Diğerlerine, yani travestilere niye yapmıyorsunuz? Onlar da gerçekten ihtiyaç hissediyor olabilir?
- Olabilir ama şu anda biz de hazır değiliz çok fazla. Onların da hazır olduğunu düşünmüyorum. Hekimin hastasıyla konuşması gerekir; ne istiyorsunuz, ne verebiliriz? Hastalar ne istediklerini netleştirebilirlerse, bakımlarını iyi yapabilirlerse, o zaman okey.
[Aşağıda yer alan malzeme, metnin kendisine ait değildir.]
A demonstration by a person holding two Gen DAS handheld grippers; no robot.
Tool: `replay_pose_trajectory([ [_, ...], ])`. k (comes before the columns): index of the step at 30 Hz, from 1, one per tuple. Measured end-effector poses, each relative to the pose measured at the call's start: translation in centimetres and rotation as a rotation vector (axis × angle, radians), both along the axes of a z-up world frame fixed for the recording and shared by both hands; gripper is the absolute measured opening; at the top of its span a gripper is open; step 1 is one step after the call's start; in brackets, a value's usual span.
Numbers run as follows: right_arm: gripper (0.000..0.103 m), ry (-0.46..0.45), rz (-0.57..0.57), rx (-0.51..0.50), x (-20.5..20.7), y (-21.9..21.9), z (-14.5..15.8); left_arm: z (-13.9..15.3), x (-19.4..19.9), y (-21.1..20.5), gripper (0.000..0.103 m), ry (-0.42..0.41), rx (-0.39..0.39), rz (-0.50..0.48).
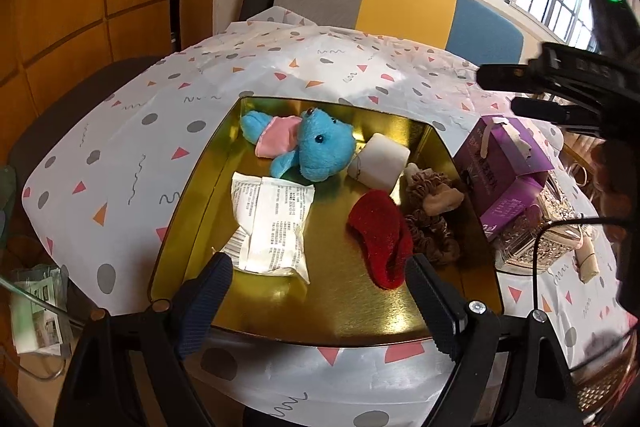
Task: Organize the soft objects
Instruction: 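Carry the scrunchie and white cloth to the gold tray and release with the right tool, then move both tools back to the remaining soft items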
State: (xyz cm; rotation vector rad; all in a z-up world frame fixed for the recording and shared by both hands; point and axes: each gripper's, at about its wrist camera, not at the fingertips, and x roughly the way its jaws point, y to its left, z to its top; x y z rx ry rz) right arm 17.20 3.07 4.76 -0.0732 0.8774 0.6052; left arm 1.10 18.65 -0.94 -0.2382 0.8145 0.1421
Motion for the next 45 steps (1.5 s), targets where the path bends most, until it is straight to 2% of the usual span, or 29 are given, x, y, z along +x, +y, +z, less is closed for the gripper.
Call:
replay_pose_trajectory([
  [6,0.077,-0.078,-0.025,0.012,-2.4,-3.2,1.2,0.7,0.0,-1.1,0.089,-0.011,0.022,-0.027],
  [11,0.077,-0.091,-0.081,0.021,-3.0,-6.8,1.1,1.3,0.1,-2.1,0.089,-0.019,0.044,-0.053],
  [20,0.077,-0.088,-0.27,0.04,-2.5,-15.9,0.7,2.0,0.4,-5.1,0.089,-0.025,0.082,-0.133],
  [33,0.077,-0.062,-0.648,0.037,-1.3,-30.6,-0.9,3.0,0.8,-10.4,0.089,-0.035,0.116,-0.279],
  [40,0.077,-0.061,-0.92,0.015,-1.2,-39.2,-3.1,4.9,1.3,-14.4,0.089,-0.079,0.15,-0.388],
  [44,0.077,0.001,-1.076,0.05,-2.1,-43.7,-5.8,6.7,2.1,-17.4,0.089,-0.121,0.151,-0.476],
  [45,0.077,0.037,-1.112,0.103,-2.3,-44.9,-6.2,7.0,2.5,-18.1,0.089,-0.126,0.149,-0.495],
])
Bu bir sosyal problemse, bir hastalıksa tedavi edilmeli. Bunu bir estetik olarak görmüyorum. Sonuçta laringoloji bir estetik müdahale bilimi değil.
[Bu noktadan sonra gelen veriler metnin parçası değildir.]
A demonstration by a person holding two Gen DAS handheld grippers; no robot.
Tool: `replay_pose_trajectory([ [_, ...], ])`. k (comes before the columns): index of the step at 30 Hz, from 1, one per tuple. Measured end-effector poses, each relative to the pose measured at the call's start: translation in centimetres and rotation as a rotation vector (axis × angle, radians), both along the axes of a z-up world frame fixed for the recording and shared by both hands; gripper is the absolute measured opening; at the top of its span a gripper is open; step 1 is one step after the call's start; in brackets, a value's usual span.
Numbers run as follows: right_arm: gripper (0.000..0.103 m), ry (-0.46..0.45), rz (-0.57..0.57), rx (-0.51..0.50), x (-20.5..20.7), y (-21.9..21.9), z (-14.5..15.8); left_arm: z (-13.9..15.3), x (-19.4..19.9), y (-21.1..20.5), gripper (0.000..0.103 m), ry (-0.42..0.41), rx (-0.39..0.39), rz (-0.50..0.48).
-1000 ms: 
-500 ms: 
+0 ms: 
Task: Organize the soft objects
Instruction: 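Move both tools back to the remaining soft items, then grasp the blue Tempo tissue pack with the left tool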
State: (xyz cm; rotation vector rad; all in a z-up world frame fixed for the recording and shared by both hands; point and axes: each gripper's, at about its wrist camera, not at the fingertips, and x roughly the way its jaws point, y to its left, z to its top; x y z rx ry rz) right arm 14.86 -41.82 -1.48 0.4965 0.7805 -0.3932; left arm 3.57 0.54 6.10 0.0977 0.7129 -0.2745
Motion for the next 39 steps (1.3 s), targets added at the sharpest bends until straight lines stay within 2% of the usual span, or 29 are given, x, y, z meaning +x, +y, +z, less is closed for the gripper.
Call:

İsmail Koçak 1967 doğumlu. Hacettepe Tıp mezunu. Amerika'da bir klinikte sesle ilgili çalışmalar yapmış. İlkokuldan bu yana müzikle de yakından ilgili; keman, kanun, ud, piyano, gitar çalıyor. Ortaöğrenimi sırasında bir rock grubu bile kurmuş. Müzikle tıbbı biraraya getiren işini yapmasında, bu geçmişin desteği büyük. 1997'den bu yana İstanbul Cerrahi Hastanesi'nde çalışan Koçak ve ekibi, hastane bünyesinde ses terapisi kursları da veriyor.
SES ESTETİĞİ
Sesi düzeltmek ve vücut imajıyla uyumlu hale getirmeye ses estetiği deniyor. Ya da ses cerrahisi. Bedene göre sesi kalınlaştırma ya da inceltme ameliyatları da yapıyoruz. En çok yaptığımız ameliyatlardan biri ses telini gevşetme. Erkeklerin sesi ince (Yani kadın gibi) algılanıyorsa, sesin perdesini düşüren bir ameliyat yapıyoruz, yani gevşetiyoruz. Basit bir ameliyat. Bazılarını ameliyat yapmadan kalınlaştırıyoruz. Bir kas zehiri vardır, kırışıklıkları yok etmek için kullanılır, o teknik uygulanıyor.